• _WORK REQUIRED_: Look for the word "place" in the material below, then report each line where it occurs.

◆ ◆ ◆ ◆ ◆ ◆ ◆

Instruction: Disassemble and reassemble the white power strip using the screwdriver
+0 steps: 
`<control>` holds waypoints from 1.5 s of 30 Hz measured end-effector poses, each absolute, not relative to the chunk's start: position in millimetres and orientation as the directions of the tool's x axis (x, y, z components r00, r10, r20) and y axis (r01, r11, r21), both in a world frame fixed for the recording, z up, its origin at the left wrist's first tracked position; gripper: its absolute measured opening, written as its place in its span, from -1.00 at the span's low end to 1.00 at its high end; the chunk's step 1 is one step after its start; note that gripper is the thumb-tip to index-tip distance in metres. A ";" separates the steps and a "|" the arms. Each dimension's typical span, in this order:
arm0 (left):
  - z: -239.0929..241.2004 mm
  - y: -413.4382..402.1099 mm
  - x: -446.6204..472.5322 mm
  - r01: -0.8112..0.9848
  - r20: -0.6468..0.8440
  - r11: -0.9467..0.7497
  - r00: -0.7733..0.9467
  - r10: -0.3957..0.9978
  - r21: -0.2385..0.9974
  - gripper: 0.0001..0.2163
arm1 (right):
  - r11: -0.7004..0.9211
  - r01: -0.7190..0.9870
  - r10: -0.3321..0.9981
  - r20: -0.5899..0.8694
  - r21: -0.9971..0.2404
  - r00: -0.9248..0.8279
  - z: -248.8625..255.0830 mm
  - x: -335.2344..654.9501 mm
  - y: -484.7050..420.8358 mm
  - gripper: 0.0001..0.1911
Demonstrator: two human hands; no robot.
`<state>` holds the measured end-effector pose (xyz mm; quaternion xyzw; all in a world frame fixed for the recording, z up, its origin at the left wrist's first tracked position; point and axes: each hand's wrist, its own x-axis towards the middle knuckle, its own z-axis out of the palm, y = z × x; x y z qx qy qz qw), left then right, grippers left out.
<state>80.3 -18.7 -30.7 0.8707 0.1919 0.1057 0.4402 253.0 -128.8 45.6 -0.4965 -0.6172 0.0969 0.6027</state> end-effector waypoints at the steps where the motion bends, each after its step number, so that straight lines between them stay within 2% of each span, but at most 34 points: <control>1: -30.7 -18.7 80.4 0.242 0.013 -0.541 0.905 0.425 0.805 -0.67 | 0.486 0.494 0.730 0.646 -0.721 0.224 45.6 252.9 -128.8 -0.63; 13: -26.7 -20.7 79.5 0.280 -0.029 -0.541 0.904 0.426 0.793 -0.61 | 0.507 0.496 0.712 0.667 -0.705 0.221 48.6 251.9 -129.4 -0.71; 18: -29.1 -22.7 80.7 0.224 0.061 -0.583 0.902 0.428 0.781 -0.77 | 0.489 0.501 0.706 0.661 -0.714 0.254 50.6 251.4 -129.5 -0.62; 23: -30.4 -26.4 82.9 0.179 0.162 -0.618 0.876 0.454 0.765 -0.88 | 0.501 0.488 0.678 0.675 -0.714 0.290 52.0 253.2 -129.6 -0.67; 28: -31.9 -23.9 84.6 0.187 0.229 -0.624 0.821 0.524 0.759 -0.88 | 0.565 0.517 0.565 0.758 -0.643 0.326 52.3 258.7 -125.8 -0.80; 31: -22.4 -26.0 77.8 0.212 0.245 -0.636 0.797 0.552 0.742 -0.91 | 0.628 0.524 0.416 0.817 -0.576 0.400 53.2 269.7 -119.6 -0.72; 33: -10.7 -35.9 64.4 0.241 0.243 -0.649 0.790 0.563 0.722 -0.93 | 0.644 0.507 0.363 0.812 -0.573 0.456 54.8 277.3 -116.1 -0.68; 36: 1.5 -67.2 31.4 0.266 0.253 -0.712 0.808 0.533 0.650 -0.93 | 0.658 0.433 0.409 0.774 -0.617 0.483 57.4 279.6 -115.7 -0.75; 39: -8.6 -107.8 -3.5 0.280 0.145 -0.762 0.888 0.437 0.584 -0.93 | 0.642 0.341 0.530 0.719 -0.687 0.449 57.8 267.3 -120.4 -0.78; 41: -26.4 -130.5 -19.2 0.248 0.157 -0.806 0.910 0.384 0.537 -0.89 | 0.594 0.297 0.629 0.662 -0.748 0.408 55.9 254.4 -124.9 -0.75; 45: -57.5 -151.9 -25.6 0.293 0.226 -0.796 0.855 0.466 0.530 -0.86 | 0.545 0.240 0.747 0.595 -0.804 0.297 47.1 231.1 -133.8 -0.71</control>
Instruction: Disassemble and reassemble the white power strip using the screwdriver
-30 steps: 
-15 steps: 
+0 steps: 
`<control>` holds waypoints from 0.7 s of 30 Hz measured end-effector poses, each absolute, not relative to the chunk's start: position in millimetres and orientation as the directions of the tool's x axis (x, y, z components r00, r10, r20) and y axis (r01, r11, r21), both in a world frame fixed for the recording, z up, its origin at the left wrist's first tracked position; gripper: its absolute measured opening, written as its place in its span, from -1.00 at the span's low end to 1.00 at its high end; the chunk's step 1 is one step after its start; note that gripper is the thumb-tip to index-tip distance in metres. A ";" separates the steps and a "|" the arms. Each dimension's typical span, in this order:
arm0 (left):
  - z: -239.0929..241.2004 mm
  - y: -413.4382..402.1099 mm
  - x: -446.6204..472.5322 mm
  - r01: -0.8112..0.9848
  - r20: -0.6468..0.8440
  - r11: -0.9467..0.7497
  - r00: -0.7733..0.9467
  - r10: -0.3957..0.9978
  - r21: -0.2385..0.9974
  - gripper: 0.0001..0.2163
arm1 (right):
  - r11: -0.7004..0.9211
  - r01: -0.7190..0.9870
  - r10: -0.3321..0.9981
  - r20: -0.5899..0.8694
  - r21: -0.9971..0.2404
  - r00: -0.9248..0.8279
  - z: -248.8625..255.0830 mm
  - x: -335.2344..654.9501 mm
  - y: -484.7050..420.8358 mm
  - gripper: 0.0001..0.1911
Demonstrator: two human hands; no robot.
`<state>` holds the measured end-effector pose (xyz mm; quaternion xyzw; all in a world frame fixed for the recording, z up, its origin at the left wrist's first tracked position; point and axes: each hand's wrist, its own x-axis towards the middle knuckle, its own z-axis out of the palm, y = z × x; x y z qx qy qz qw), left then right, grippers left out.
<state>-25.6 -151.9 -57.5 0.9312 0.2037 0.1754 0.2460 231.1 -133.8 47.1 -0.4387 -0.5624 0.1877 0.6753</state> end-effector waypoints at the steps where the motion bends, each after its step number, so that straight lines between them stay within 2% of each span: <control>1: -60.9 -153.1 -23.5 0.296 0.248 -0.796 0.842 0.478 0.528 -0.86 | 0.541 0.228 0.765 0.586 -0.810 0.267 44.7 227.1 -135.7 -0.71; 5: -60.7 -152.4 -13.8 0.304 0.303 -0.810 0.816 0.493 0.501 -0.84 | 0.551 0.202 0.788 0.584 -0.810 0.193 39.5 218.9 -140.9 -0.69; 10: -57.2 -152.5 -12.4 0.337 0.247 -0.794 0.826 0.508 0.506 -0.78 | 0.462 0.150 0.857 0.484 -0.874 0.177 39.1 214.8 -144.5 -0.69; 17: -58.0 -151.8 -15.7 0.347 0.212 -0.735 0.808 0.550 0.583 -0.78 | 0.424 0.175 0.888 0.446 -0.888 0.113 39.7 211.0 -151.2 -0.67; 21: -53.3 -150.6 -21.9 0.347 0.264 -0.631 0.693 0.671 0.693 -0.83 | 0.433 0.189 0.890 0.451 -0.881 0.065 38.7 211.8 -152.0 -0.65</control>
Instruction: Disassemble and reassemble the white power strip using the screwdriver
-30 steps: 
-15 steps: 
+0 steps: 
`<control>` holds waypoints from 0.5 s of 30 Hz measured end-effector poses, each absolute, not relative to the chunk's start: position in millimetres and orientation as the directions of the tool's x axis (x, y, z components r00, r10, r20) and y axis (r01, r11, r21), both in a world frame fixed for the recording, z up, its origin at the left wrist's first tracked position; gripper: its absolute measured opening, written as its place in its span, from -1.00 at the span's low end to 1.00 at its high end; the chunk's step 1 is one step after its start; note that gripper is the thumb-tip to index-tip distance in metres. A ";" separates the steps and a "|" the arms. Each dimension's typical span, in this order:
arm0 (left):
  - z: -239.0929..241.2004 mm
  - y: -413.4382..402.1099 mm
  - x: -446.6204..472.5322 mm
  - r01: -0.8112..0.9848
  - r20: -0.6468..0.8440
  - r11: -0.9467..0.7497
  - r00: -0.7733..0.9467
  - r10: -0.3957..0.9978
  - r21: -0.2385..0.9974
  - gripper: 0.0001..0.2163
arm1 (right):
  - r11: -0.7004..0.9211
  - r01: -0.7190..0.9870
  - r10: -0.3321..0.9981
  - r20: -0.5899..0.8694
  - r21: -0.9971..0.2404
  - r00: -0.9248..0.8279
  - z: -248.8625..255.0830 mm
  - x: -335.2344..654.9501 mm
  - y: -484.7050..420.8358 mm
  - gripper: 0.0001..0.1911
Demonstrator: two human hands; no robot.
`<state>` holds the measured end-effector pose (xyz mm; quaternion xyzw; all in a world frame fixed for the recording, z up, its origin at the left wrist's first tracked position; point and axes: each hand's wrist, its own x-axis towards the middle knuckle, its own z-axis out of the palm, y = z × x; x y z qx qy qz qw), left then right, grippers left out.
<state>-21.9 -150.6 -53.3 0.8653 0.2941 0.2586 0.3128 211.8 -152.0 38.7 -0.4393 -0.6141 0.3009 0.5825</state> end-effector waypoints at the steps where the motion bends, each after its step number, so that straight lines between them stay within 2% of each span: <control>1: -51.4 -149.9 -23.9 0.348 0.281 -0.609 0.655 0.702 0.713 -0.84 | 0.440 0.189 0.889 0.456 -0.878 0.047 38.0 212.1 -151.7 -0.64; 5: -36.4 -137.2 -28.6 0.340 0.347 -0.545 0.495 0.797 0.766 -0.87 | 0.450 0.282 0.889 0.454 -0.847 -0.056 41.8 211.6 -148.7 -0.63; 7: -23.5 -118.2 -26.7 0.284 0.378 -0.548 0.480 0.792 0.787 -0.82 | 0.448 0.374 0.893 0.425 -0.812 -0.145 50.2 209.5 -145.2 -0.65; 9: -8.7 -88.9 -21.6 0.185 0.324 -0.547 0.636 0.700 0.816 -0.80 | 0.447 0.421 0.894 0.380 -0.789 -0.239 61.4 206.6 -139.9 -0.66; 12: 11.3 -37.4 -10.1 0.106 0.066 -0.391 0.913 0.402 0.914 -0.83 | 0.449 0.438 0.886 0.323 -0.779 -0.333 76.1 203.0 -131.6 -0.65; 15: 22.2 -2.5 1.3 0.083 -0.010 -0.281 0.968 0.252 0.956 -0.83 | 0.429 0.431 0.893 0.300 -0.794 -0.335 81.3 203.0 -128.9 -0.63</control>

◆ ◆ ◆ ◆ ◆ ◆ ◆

• _REPLY_:
`<control>` holds waypoints from 1.5 s of 30 Hz measured end-effector poses, each absolute, not relative to the chunk's start: position in millimetres and orientation as the directions of the tool's x axis (x, y, z components r00, r10, r20) and y axis (r01, r11, r21), both in a world frame fixed for the recording, z up, its origin at the left wrist's first tracked position; gripper: its absolute measured opening, written as its place in its span, from -1.00 at the span's low end to 1.00 at its high end; the chunk's step 1 is one step after its start; note that gripper is the thumb-tip to index-tip distance in metres. A ";" separates the steps and a "|" the arms. Each dimension's typical span, in this order:
`<control>` holds waypoints from 0.7 s of 30 Hz measured end-effector poses, each absolute, not relative to the chunk's start: position in millimetres and orientation as the directions of the tool's x axis (x, y, z components r00, r10, r20) and y axis (r01, r11, r21), both in a world frame fixed for the recording, z up, its origin at the left wrist's first tracked position; gripper: its absolute measured opening, written as its place in its span, from -1.00 at the span's low end to 1.00 at its high end; the chunk's step 1 is one step after its start; note that gripper is the thumb-tip to index-tip distance in metres. A ";" separates the steps and a "|" the arms. Each dimension's typical span, in this order:
`<control>` holds waypoints from 0.5 s of 30 Hz measured end-effector poses, each absolute, not relative to the chunk's start: position in millimetres and orientation as the directions of the tool's x axis (x, y, z components r00, r10, r20) and y axis (r01, r11, r21), both in a world frame fixed for the recording, z up, its origin at the left wrist's first tracked position; gripper: its absolute measured opening, written as its place in its span, from -1.00 at the span's low end to 1.00 at its high end; the chunk's step 1 is one step after its start; note that gripper is the thumb-tip to index-tip distance in metres. A ";" separates the steps and a "|" the arms. Each dimension's typical span, in this order:

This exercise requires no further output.